Sometimes performing a code annotation isn’t enough. John Doe may have written Line 10 which is causing a problem, but Jane Doerefactored Lines 1-9 and 11-20 which caused Line 10 to produce a bug.
- Learning From Your Peers
Say there’s a rockstar coder you work with and he codes something in a particular way that is unbeknownst to you. He may be coding that way because it’s actually a well thought out technique that you’re missing out on. Putting your ego aside; how hard is it to say to them: “Hey, why are you coding X like this?” and learn something you may have been missing out on?

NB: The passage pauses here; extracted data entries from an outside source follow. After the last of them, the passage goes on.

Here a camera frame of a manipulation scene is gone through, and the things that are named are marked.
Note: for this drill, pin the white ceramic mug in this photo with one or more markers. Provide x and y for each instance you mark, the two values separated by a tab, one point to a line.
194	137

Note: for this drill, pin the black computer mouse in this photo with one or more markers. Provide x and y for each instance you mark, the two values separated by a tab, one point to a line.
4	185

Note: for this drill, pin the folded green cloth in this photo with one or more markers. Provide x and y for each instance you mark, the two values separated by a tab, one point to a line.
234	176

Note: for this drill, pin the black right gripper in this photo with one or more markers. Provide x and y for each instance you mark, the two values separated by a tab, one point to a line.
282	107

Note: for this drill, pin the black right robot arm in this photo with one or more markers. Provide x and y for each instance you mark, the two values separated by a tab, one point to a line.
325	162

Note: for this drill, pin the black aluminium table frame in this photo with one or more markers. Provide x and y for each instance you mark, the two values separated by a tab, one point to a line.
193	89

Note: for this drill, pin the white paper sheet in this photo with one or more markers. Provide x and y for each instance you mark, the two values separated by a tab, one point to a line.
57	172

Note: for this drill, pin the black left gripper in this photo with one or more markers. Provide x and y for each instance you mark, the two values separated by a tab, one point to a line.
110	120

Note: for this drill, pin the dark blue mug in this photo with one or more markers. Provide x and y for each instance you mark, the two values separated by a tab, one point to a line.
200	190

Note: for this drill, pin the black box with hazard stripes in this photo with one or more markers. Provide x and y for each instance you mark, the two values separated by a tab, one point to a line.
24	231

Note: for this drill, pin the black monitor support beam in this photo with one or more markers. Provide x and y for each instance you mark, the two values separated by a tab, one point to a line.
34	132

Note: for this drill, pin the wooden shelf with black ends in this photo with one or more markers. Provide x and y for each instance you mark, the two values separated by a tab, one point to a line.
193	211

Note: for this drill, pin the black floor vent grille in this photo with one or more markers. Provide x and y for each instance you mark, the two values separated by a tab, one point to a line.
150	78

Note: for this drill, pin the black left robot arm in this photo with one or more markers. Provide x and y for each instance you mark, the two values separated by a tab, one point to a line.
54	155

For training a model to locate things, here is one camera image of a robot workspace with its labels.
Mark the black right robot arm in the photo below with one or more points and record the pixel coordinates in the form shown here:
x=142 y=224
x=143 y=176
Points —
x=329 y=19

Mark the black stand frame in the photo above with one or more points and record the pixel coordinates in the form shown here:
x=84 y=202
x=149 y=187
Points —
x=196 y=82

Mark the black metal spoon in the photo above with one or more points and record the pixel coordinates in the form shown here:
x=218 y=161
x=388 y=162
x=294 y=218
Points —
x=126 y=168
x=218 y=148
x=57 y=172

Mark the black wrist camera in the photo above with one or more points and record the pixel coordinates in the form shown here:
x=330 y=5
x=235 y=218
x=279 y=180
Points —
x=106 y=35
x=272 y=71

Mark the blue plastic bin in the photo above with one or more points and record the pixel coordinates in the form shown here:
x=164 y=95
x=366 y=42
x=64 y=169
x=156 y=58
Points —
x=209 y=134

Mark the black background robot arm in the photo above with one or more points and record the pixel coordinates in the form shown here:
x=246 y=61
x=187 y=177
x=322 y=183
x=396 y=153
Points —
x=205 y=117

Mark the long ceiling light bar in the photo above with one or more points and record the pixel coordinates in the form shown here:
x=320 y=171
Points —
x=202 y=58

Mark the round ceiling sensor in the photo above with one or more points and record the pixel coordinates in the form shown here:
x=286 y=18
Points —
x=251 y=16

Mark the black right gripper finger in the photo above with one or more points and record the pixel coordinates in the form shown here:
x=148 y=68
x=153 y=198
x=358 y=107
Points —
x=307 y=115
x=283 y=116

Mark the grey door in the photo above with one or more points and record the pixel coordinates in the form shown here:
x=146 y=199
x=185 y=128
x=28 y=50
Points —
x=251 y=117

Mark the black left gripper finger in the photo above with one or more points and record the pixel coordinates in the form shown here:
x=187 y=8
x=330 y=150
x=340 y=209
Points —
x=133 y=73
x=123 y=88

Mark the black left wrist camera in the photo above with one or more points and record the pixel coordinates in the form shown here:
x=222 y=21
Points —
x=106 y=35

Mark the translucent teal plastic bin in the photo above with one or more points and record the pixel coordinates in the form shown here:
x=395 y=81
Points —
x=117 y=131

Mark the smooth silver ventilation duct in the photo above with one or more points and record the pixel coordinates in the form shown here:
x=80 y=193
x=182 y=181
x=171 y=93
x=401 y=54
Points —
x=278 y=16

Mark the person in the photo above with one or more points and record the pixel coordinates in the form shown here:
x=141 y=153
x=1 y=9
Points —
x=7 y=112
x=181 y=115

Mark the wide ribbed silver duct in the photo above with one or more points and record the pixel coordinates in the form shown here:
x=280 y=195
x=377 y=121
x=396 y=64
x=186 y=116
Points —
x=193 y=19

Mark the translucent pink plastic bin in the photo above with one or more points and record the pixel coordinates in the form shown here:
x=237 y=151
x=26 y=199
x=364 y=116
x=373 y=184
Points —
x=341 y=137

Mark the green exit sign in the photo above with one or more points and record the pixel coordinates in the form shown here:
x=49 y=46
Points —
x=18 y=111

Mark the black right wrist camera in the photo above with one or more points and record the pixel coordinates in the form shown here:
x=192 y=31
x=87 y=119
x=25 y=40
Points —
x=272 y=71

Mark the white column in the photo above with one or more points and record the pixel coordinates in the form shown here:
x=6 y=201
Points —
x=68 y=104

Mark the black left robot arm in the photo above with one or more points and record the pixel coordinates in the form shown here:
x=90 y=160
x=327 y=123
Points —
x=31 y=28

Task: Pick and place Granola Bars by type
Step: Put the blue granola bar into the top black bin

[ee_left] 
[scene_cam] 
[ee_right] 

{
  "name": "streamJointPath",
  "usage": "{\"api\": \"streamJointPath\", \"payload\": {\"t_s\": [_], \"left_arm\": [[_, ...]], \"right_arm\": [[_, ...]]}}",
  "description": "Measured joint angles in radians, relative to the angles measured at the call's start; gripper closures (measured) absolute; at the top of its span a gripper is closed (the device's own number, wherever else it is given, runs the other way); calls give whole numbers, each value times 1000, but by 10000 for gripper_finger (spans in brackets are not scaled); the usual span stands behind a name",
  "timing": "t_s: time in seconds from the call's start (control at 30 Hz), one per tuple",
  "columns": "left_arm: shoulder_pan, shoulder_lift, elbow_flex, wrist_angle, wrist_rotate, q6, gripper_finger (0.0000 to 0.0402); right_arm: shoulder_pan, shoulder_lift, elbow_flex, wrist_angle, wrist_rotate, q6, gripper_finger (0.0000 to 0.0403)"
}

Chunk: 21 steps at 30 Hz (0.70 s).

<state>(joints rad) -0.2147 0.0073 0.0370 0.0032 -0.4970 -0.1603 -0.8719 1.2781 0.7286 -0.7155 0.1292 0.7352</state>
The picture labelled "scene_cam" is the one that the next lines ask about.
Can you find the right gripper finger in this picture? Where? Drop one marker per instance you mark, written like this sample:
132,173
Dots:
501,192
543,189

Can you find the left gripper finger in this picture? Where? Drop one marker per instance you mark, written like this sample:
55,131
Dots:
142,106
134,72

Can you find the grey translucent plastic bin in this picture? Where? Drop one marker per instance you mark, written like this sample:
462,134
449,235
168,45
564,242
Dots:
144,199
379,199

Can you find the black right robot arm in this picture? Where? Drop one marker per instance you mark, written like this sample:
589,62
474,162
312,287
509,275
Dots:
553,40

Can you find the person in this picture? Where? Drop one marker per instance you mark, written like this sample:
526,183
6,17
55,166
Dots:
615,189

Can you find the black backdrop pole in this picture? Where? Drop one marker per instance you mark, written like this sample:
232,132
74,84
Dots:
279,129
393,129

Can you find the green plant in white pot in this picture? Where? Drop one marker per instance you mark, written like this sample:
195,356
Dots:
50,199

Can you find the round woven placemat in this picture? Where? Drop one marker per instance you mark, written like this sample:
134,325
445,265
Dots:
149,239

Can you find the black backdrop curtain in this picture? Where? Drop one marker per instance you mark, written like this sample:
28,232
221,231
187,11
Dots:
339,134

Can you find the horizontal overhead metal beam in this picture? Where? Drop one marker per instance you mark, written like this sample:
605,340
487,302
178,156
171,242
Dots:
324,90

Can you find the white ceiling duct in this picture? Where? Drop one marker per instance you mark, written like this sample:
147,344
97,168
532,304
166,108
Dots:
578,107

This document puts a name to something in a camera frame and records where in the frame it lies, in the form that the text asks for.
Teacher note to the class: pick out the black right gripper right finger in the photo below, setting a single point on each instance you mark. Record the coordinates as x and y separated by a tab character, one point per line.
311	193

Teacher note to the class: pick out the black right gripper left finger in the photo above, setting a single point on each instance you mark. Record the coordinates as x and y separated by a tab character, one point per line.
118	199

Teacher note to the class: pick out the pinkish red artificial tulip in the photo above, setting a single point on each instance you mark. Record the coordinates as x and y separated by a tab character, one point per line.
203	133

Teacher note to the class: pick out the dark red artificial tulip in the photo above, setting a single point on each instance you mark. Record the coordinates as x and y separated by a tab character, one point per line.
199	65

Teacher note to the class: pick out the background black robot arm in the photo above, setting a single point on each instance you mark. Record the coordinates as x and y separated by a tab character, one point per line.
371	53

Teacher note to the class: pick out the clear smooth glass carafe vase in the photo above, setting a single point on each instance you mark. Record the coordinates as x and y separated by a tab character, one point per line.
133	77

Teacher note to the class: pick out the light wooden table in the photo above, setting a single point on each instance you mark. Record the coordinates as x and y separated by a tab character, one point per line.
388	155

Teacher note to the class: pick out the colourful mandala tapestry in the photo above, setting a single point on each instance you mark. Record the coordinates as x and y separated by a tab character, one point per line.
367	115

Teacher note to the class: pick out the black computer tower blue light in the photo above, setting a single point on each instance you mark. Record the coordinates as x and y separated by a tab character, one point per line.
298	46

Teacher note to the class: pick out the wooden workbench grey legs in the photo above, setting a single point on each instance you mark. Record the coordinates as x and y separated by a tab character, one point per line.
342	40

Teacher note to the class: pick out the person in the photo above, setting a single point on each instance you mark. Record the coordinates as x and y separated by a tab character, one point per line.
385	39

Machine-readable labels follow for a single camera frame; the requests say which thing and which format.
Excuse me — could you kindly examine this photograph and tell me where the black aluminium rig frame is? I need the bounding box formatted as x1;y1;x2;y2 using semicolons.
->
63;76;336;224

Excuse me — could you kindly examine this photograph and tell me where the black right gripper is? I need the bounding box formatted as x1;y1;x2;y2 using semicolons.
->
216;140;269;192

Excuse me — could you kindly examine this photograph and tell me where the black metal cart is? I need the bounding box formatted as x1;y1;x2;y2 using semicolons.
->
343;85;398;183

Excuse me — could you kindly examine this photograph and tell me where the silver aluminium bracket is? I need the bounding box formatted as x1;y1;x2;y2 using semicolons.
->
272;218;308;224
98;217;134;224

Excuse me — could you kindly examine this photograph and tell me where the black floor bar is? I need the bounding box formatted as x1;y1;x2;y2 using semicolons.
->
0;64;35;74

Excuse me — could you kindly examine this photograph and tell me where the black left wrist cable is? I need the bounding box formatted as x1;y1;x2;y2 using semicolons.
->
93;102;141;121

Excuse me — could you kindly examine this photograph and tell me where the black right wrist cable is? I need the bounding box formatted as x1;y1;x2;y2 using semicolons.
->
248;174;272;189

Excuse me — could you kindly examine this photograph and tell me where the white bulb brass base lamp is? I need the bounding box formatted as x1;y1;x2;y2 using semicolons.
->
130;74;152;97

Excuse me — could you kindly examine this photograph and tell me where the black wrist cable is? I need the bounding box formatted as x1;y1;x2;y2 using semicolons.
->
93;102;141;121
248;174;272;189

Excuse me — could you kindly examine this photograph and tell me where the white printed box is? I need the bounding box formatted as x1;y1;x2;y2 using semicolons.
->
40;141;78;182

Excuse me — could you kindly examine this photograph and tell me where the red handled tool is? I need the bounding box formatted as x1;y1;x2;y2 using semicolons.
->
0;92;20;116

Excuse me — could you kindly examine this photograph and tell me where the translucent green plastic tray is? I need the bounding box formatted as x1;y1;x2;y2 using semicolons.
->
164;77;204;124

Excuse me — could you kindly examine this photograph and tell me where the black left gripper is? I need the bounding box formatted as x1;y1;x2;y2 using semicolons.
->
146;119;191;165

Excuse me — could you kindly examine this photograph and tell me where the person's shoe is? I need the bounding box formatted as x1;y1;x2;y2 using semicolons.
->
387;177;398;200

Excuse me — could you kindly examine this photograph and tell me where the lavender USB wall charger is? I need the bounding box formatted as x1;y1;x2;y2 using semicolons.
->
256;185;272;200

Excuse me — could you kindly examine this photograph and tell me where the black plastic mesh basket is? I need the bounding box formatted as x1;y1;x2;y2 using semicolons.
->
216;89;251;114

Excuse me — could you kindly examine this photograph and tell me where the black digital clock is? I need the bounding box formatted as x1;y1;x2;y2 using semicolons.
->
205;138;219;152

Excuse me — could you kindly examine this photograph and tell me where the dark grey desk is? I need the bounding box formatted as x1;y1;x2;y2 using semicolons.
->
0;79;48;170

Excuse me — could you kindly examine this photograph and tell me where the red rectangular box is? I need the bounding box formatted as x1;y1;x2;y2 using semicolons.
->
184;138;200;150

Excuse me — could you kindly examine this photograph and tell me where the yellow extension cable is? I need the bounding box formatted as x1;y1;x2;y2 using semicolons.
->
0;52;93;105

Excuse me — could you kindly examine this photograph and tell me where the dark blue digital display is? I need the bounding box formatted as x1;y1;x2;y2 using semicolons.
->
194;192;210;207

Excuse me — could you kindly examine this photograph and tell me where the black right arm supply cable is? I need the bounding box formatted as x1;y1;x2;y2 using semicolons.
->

You’re the rockstar coder, and you notice a colleague is coding in such a manner that you deem poorly. Educate them by showing them your techniques.
Hiring New People
If you’ve ever been involved in the hiring process or ever plan to be, this should be a major red flag for you.
Let’s say you hire this new guy, his resume/portfolio are great, you manually test him and he passes with flying colors; maybe even exceeds the desired expectations.
A week later you hire and put him on the project to do what you had originally hired him for. The project in question has barely any documentation. Now what’s going to happen?
Say hello to your newly hired programmers pest!
This guy will be over your shoulder every chance he gets! He will be sprinting back and forth between his and your desk asking for help like he was the Silicon Valley Magic Johnson going for the gold!
Can you really fault him though? You can’t.
You’d really expect this newcomer to learn your projects code with no documentation, without having to pull out your baby stroller? Of course everyone needs a few weeks or more to ramp up, but by not having any thorough documentation in place, you’ll have successfully prolonged the process indefinitely.
- You’ll double the time it’s going to take for the newcomer to become a real native of the project.
- You’ll have handicapped your veterans on the project by forcing them to hold this newcomers hand for an even longer period of time.
I hope this article gave you some incentive to better document your code, in the case that you’re not doing so already.
Key benefits that we covered:
- Dealing with a growing project for the long haul.
- Using keywords and phrases to easily find snippets of code.
- Avoiding code replication.
- Learning from your peers.
- Saving time and money when hiring new people.